The Reconcile function is the heart of the operator. It fetches the current state, compares it to the desired state defined in the custom resource, and performs actions to converge. If the function returns an error, the framework requeues the request with exponential backoff. If it returns success, the loop waits for the next event. The function must be idempotent. It can be called twice for the same event, and it must produce the same result both times.

Operators are controllers with opinions. Keep the loop tight and idempotent.

Minimal example

Here's the scaffold command sequence to create a project and generate the API types.

# Scaffold the project structure and go.mod
operator-sdk init --domain example.com --type go
# Generate the API types and controller skeleton
operator-sdk create api --group cache --version v1 --kind Memcached

The operator-sdk tool creates a Go module, sets up the project layout, and generates boilerplate code. The create api command generates the type definitions for your CRD and the skeleton for the controller. You run make generate afterward to produce the deepcopy methods and CRD YAML. The tool controller-gen scans your Go types and emits the necessary code. Markers in comments drive this generation. You write // +kubebuilder:validation:Required and the tool emits the CRD validation schema. This keeps your Go types and YAML in sync.
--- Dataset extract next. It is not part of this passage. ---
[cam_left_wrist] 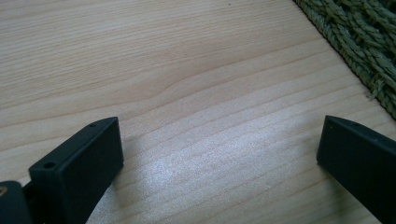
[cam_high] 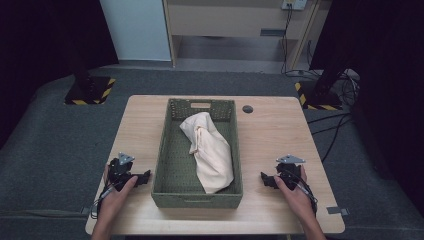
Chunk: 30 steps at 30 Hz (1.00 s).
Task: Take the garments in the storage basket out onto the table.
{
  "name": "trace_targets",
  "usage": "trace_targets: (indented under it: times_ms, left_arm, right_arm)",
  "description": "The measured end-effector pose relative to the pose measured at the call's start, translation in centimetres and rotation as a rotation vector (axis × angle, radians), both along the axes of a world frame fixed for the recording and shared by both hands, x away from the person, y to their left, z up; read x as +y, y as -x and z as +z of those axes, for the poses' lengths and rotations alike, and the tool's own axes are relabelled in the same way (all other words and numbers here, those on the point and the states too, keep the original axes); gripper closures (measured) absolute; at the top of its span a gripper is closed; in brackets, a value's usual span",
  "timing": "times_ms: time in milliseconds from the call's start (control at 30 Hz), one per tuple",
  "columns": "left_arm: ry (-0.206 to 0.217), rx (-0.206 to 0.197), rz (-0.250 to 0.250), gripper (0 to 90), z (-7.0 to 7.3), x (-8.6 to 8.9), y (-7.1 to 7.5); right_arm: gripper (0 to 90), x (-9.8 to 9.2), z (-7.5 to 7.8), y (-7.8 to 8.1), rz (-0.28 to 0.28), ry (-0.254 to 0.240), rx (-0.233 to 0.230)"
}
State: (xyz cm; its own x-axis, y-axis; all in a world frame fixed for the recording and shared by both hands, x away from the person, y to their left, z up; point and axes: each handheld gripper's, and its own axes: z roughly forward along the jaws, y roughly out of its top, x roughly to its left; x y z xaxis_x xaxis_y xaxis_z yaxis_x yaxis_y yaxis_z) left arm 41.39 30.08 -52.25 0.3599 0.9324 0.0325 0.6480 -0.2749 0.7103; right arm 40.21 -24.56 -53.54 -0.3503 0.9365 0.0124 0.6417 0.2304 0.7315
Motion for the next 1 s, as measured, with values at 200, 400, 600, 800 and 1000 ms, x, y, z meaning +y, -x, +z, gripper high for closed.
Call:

Here's the core reconciliation loop.

// Reconcile is called by the controller when the CR changes or related objects change.
// It returns a Result and an error. The error triggers a retry with exponential backoff.
func (r *MemcachedReconciler) Reconcile(ctx context.Context, req ctrl.Request) (ctrl.Result, error) {
    // Fetch the custom resource instance from the API server.
    // If it's deleted, the garbage collector handles cleanup, so we return early.
    var memcached v1.Memcached
    if err := r.Get(ctx, req.NamespacedName, &memcached); err != nil {
        return ctrl.Result{}, client.IgnoreNotFound(err)
    }

    // Check if the deployment exists. If not, create it.
    // This is the core logic: desired state vs actual state.
    deployment := &appsv1.Deployment{}
    if err := r.Get(ctx, req.NamespacedName, deployment); err != nil {
        if errors.IsNotFound(err) {
            // Create the deployment matching the CR spec.
            dep := r.buildDeploymentForMemcached(&memcached)
            if err := r.Create(ctx, dep); err != nil {
                return ctrl.Result{}, err
            }
        }
    }

    // Return empty result to stop requeuing.
    // The controller will only call Reconcile again when a watch event fires.
    return ctrl.Result{}, nil
}

The receiver is named r for reconciler. This matches the convention of short, predictable names. The context.Context is the first parameter, named ctx. The framework passes this context, and it carries cancellation signals. If the context is canceled, you must stop work and return. The ctrl.Request contains the namespace and name of the object. The return type ctrl.Result controls requeueing. An empty result means success. You can return ctrl.Result{RequeueAfter: 10 * time.Second} to schedule a periodic check.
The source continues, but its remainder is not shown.